» **Task requirements**
Within the entries below, find the portion that opens with the line containing "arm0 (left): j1" and closes with the line containing "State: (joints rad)". Retype that portion exactly and only.

» **Supplied records**
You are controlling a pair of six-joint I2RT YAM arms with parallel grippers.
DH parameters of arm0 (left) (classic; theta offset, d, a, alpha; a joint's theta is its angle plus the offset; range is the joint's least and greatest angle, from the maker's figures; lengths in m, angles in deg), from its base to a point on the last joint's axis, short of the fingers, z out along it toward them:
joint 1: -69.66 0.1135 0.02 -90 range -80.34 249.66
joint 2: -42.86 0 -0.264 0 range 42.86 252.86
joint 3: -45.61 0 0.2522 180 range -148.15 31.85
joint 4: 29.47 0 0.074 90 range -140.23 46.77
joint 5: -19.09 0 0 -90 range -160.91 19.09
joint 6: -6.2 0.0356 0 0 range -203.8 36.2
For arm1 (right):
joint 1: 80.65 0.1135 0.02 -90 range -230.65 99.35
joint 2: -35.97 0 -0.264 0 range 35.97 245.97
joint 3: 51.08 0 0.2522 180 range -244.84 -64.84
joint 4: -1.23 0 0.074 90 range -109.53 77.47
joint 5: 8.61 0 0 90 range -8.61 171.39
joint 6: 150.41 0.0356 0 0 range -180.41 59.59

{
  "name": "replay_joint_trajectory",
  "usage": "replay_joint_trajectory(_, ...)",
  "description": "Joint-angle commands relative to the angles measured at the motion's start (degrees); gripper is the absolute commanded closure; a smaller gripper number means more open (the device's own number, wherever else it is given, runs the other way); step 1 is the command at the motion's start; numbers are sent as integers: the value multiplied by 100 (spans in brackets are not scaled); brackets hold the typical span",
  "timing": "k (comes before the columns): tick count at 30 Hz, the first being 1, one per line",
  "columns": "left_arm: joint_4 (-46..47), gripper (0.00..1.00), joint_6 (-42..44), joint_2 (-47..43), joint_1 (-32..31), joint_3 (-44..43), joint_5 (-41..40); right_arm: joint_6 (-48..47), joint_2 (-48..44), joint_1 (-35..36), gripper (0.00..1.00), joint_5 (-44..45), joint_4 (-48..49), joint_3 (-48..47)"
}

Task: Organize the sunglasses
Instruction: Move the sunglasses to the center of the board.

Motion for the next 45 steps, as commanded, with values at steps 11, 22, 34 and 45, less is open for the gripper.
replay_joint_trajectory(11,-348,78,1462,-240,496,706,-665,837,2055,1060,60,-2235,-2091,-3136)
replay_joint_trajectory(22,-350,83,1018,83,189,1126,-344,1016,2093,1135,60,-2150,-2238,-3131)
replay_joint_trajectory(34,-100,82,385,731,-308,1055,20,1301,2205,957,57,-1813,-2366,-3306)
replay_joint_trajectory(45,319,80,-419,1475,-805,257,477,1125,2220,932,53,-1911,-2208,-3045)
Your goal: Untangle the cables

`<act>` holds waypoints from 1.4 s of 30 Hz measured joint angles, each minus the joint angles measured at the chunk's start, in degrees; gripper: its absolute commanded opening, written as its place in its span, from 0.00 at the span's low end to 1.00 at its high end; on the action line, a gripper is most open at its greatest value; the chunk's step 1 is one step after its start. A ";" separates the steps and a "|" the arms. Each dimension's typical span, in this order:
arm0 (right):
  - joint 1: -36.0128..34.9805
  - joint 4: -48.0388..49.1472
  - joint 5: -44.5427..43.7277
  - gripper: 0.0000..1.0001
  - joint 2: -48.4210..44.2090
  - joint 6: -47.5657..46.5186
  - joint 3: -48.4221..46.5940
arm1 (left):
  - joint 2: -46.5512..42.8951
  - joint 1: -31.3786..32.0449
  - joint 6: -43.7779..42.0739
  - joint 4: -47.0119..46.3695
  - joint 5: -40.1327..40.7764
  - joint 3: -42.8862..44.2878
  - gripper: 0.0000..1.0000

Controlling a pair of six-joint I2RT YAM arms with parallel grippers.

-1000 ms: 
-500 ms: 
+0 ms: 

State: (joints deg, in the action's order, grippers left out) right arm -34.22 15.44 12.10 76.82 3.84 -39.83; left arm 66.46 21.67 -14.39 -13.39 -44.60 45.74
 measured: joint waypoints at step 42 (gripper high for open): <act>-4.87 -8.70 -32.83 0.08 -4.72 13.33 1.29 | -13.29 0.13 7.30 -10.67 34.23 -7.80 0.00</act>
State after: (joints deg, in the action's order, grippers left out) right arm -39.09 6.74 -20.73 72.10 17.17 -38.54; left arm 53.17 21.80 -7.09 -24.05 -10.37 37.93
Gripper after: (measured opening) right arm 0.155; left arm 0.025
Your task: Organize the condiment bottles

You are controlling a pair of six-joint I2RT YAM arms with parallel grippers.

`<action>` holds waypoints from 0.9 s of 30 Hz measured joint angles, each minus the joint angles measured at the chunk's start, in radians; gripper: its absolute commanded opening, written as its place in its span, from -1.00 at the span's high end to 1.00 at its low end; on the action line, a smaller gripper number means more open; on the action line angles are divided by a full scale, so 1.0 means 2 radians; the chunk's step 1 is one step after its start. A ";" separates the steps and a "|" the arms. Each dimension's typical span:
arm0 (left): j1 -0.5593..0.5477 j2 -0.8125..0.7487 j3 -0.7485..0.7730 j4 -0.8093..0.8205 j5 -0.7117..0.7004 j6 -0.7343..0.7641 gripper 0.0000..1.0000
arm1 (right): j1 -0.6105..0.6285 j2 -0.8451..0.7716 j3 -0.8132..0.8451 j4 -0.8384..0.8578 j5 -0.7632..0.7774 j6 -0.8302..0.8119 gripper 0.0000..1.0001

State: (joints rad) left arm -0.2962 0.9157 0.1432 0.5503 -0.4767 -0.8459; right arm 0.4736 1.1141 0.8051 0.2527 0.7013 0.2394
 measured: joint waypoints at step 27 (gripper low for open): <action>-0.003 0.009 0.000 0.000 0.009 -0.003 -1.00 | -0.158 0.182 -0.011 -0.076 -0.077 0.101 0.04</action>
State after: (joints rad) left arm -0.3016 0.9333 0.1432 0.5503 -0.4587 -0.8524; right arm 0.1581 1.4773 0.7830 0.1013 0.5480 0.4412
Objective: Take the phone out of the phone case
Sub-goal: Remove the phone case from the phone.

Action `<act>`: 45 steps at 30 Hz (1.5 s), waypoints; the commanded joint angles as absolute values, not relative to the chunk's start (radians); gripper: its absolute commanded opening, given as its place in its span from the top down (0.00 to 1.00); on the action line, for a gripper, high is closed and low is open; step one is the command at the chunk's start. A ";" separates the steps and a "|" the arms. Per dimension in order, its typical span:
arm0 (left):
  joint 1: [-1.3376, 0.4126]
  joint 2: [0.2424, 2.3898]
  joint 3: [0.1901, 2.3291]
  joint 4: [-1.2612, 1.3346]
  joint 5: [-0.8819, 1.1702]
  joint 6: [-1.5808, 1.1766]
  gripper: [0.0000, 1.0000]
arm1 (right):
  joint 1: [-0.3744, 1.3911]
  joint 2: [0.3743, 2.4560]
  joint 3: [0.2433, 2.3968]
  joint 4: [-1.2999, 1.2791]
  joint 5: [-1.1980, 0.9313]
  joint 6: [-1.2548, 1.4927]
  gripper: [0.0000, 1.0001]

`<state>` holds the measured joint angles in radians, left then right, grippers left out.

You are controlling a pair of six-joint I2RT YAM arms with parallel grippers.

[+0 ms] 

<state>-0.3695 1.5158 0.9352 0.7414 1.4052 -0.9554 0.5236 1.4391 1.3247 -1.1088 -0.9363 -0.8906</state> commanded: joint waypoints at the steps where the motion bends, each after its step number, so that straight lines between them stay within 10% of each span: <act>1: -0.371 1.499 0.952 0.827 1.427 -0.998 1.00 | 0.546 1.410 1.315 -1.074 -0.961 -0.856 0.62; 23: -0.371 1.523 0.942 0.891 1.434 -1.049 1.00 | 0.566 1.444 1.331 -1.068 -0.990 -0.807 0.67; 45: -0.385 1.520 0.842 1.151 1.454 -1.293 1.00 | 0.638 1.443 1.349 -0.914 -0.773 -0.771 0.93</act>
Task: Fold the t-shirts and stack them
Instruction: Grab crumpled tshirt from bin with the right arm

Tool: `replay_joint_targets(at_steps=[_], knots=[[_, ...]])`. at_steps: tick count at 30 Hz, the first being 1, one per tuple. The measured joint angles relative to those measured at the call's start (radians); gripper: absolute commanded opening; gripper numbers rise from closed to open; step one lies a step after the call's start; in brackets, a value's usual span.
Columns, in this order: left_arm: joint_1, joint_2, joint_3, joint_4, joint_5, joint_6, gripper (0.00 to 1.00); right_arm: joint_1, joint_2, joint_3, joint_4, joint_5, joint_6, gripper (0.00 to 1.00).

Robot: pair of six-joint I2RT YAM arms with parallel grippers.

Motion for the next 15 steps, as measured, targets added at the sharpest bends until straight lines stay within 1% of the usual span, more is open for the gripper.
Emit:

» **Result of this exercise**
arm0 (left): j1 -0.5593..0.5477 j2 -0.8125..0.7487 j3 -0.7485..0.7730 j4 -0.8093..0.8205 j5 -0.7117..0.7004 j6 -0.7343..0.7641 gripper 0.0000..1.0000
arm1 (right): j1 -0.6105..0.6285 j2 -0.8451..0.7716 j3 -0.8132..0.8451 j4 -0.8384..0.8578 j5 -0.7632..0.7774 j6 -0.8302..0.8119 gripper 0.0000..1.0001

State: (joints rad) left arm -0.2962 0.9157 0.1432 0.5503 -0.4767 -0.8459; right arm 0.4736 1.1141 0.8051 0.2527 0.7013 0.2394

Nothing else is left to add to this answer.